Exercise instructions >> Every line with the word "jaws" in it should be extracted from the data that follows.

Data provided >>

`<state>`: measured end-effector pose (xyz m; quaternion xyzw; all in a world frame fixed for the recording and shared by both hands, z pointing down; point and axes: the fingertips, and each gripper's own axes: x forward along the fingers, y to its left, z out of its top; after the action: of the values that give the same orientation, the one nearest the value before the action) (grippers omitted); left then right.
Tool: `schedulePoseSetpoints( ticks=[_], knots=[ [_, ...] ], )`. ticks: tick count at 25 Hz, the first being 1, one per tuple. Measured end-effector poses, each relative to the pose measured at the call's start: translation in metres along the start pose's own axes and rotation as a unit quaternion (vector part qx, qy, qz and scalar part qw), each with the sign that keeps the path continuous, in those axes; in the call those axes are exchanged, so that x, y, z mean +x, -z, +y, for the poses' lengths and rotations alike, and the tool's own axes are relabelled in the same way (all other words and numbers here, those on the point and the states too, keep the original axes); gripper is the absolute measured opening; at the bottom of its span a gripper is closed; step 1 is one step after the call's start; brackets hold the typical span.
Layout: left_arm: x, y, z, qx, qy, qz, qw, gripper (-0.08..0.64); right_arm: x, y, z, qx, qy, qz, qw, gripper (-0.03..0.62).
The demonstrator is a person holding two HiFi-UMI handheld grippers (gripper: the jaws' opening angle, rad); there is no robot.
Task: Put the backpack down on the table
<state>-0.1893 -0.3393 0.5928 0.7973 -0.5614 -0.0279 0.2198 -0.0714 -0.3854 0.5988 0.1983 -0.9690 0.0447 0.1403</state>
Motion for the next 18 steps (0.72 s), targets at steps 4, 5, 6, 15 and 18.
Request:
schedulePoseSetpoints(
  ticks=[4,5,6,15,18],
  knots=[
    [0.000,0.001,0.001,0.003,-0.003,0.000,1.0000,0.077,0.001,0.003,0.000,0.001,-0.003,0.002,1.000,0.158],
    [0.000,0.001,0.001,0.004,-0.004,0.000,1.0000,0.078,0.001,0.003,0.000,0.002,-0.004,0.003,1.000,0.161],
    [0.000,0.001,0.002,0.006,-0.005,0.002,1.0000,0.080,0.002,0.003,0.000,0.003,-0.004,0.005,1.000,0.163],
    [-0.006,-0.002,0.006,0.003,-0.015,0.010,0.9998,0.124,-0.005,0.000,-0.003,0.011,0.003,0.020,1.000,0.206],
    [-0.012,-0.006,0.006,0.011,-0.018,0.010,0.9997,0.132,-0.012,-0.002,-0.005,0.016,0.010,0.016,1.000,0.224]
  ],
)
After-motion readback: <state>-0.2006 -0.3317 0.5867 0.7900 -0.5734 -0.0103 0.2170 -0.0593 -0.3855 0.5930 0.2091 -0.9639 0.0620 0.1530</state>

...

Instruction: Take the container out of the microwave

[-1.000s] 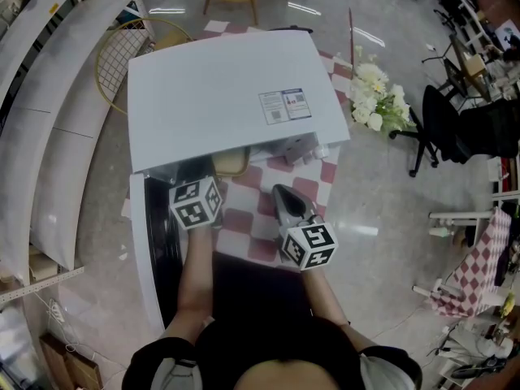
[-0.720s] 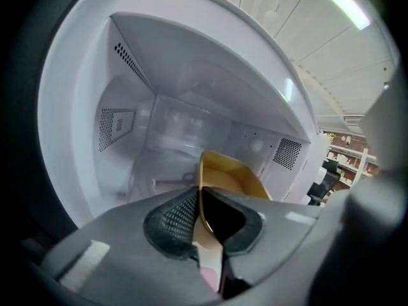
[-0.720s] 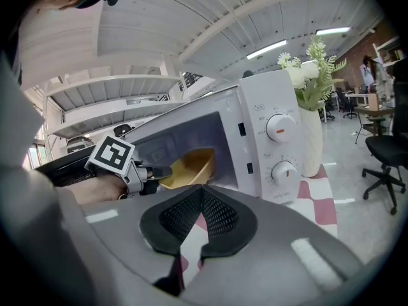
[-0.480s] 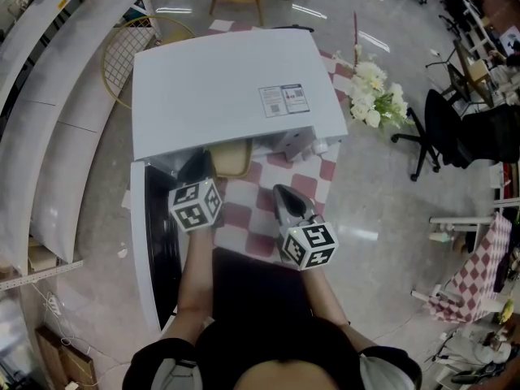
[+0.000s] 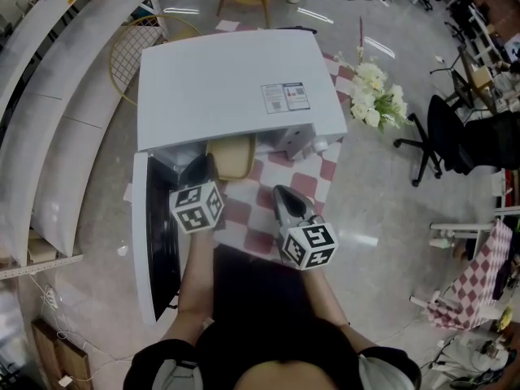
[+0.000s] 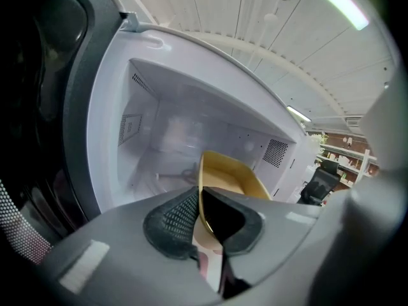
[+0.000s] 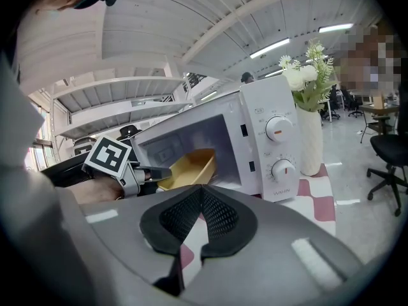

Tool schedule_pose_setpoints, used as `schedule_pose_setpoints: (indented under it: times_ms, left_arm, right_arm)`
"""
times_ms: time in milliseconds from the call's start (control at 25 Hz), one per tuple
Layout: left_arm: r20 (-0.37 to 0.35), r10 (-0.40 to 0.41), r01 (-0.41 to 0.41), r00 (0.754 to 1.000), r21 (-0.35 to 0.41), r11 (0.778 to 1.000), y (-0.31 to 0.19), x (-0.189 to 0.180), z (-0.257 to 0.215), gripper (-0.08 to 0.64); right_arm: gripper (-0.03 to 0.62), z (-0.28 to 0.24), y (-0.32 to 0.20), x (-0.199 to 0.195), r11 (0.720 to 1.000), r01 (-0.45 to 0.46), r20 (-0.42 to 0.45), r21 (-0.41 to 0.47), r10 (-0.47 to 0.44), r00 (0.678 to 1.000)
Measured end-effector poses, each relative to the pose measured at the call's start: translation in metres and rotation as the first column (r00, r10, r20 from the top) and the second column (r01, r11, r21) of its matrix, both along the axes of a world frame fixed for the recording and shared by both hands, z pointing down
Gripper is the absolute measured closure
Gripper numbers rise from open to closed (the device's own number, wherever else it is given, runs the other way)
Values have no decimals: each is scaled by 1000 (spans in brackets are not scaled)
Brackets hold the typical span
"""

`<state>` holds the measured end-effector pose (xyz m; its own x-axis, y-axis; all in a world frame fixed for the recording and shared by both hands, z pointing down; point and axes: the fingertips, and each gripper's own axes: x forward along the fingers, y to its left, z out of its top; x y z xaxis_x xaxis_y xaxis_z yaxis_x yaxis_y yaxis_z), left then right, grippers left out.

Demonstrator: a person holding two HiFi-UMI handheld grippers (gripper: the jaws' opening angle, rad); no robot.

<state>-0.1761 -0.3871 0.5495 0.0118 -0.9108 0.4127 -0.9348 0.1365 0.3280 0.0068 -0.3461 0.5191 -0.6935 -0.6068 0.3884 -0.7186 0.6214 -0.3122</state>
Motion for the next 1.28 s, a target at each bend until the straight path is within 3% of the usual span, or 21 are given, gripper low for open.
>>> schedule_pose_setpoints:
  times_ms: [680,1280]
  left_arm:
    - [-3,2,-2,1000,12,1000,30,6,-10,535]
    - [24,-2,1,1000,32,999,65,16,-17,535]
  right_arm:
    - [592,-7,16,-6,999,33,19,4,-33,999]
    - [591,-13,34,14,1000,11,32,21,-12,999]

Response to this task >>
The demonstrator is a person holding two HiFi-UMI handheld grippers (gripper: the jaws' opening angle, rad); there is no robot.
Demonstrator: a person holding two HiFi-UMI handheld grippers (gripper: the jaws' opening angle, rad); no robot.

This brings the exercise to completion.